Maybe it is inappropriate for a columnist to write about such things, but
the only power I have is this bully pulpit, and it just wouldn't be right
to not use it to ensure that Chase's death accomplishes something.
SIDS is a condition that is little understood. Little babies just stop
breathing. Other conditions are sometimes mistaken for SIDS, the most
common being child abuse. Little babies just stop breathing because their
parents or caregivers have murdered them. This explains the Sonoma County
Sheriff's visit to my house at 3 a.m. But Chase, who was a good-natured kid
with a pumpkin head, was not abused. He just died.
SIDS was a popular medical research subject from 1985 to 1995. In those
years, parental abuse was finally identified as a common cause, and certain
techniques were developed to help babies stay alive. The most common
technique was to remove all blankets and toys from the crib, and to keep
the baby on his back. Babies who sleep on their stomachs are twice as
likely to die of SIDS. Sleeping solely on their backs reduces the incidence
to about one in 2,000 babies. But strict back sleeping also has a
developmental downside because apparently the route to genius is best
traveled on the belly.
There have been few advances since 1995, and this very lack of progress has
led to reduced interest in SIDS research. Yet my unblanketed, backsleeping
little Chase died anyway, so I think there is much that could still be
done. The old, broken-down engineer in me says it is time to build something.

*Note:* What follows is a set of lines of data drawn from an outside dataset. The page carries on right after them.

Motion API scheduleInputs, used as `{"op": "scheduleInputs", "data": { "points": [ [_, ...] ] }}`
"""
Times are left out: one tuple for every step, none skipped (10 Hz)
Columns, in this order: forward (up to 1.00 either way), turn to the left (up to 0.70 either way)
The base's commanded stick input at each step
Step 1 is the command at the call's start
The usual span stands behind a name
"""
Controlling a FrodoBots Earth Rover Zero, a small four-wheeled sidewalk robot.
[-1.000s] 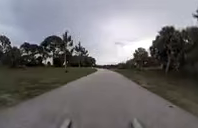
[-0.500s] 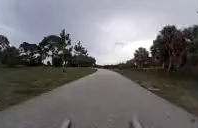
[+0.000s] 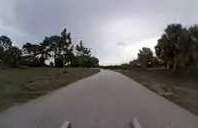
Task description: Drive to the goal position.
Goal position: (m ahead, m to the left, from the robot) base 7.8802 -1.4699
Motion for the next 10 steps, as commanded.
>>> {"op": "scheduleInputs", "data": {
  "points": [
    [1.0, 0.0],
    [1.0, 0.0],
    [1.0, 0.0],
    [1.0, 0.0],
    [1.0, 0.0],
    [1.0, 0.0],
    [1.0, 0.0],
    [1.0, 0.0],
    [1.0, 0.0],
    [1.0, 0.0]
  ]
}}
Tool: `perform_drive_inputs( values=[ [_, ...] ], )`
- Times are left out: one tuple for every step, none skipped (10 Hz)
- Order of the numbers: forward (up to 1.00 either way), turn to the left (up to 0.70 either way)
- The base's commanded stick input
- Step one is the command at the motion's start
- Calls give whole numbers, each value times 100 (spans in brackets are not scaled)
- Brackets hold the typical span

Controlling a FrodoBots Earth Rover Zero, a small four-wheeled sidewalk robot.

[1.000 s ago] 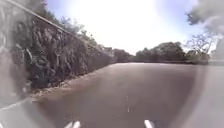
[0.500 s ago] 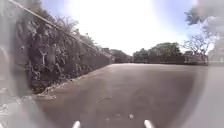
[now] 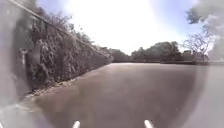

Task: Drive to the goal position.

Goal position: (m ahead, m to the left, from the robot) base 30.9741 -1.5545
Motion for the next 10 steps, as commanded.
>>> perform_drive_inputs(
  values=[
    [100,0],
    [100,0],
    [100,0],
    [100,0],
    [100,0],
    [100,0],
    [100,0],
    [100,0],
    [100,0],
    [100,0]
  ],
)
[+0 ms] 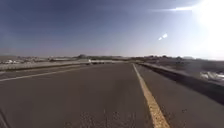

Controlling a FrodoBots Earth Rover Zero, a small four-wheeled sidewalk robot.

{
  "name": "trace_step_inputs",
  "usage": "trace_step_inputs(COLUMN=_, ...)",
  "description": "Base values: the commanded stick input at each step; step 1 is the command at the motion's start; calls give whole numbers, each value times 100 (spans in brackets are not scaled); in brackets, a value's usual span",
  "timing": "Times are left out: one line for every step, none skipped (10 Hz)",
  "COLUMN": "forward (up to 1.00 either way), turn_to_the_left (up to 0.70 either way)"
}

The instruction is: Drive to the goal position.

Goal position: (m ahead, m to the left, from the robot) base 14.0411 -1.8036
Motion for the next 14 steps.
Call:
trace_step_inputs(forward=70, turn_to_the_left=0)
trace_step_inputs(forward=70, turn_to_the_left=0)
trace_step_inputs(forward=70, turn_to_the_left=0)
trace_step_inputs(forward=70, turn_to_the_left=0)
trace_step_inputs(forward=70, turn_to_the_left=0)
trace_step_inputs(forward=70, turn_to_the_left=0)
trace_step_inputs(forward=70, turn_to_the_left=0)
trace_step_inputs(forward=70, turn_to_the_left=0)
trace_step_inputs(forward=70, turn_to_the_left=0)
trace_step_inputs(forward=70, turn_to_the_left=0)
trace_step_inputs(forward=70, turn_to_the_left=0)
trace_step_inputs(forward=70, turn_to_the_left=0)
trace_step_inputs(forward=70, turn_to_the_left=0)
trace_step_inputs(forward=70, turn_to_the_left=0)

There ought to be a monitor, I thought, that could tell when a SIDS attack
was about to begin. In the neonatal intensive care unit, where Chase spent
his first few days, there are lots of monitors and they go off when they
detect apnea -- a cessation of breathing lasting for 20 seconds or more.
Chase had a problem with apnea. Twice he turned blue right in my arms,
simply forgetting to breathe. The treatment for apnea is literally shaking
a leg, reminding the kid to take a breath. The cure for apnea comes with
age, and can be helped by treating with caffeine. A double latte for my
But to the medical establishment, apnea isn't SIDS. If apnea is falling
asleep at the wheel and driving off the road, SIDS is falling asleep at the
wheel and driving into a bridge abutment. The doctors tell me leg shaking
won't end a SIDS attack and monitoring won't detect one.

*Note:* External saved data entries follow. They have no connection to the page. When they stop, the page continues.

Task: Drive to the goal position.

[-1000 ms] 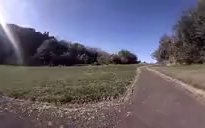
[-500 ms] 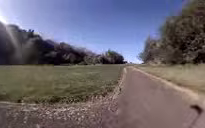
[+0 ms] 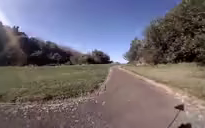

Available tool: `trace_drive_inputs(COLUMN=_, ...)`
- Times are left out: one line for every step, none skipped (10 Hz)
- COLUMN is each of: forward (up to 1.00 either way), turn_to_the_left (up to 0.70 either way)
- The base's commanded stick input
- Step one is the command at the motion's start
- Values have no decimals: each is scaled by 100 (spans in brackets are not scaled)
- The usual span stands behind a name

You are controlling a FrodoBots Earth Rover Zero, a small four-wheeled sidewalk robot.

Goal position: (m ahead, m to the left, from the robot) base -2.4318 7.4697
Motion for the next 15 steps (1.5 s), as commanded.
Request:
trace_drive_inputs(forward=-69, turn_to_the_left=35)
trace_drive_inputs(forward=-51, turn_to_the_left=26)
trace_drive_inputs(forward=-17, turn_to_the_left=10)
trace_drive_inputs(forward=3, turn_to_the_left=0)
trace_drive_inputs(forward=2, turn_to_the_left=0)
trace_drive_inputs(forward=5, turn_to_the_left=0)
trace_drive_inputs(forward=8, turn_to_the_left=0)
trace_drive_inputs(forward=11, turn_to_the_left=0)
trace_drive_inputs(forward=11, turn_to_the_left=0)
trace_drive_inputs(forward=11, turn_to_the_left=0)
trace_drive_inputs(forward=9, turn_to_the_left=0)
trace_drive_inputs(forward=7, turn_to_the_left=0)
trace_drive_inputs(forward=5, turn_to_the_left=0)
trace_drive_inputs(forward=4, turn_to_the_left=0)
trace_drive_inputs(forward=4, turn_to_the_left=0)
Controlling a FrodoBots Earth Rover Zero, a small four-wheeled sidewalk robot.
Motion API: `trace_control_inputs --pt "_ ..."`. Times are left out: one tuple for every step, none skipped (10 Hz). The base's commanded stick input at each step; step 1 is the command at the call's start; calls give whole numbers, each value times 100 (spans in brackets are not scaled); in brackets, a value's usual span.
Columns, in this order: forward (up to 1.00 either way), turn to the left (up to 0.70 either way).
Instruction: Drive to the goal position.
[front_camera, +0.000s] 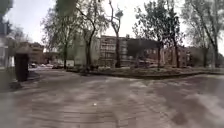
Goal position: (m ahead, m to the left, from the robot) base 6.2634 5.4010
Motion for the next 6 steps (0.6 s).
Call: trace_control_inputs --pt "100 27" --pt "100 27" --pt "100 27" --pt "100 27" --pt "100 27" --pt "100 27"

Still, as a grieving nerd, I feel the need to do something. And I am not at
all convinced that epidemiologists are to be trusted in this. After all,
they are medical statisticians and mainly play the odds. I want to defy the
odds. If current monitors won't work, I want to make ones that do.

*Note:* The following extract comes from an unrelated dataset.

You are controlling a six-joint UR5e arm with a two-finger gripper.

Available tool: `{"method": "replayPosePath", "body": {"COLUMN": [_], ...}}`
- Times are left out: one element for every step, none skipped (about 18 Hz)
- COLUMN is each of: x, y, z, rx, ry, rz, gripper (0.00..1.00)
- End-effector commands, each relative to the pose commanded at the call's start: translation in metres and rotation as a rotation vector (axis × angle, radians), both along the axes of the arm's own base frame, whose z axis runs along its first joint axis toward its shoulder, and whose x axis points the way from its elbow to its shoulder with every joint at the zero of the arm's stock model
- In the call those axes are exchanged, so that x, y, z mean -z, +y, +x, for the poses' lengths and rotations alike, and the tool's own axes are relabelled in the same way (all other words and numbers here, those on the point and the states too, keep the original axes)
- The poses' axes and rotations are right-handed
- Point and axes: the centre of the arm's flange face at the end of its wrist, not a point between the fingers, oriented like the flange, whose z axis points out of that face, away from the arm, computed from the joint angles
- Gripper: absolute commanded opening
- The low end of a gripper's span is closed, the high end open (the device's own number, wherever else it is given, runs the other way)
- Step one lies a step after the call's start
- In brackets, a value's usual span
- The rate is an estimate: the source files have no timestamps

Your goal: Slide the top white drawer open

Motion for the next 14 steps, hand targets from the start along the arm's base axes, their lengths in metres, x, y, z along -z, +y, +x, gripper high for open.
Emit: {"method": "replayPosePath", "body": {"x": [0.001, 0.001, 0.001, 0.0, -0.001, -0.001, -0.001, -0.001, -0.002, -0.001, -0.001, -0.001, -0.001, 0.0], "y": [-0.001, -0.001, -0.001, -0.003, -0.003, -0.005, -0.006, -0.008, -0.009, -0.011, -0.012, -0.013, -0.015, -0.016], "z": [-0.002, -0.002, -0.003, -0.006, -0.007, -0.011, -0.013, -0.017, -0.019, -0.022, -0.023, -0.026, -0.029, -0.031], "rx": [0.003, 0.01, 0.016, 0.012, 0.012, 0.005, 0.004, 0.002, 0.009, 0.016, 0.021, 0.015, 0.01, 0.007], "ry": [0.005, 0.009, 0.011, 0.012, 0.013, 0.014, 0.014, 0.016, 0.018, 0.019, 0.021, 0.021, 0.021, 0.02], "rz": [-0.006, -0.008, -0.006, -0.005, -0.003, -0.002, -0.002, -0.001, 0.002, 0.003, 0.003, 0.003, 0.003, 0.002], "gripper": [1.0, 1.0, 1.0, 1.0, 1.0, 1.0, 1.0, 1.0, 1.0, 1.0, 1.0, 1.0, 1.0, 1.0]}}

So here is what I propose. It is my plan to devote much of my resources and
a good portion of the rest of my life to combating SIDS. I can't cure it,
but I think I can help babies to evade it. The trick is to first develop a
very cheap, very accurate, recording medical sensor.
I imagine a $10 device that can be strapped or stuck or otherwise attached
to, 100,000 little babies, measuring and recording respiration, heartbeat,
body temperature, and anything else we can think of. At least 50 of those
babies will die of SIDS, but through the use of these monitors, we'll
gather more SIDS data than has ever been gathered before. And rather than
follow the traditional scientific method of first stating a hypothesis that
we prove or disprove, I want the data to speak for itself. I want to get
the best rocket scientists on Wall Street to apply their neural nets and
other tools to divining from all this data a real leading indicator for SIDS.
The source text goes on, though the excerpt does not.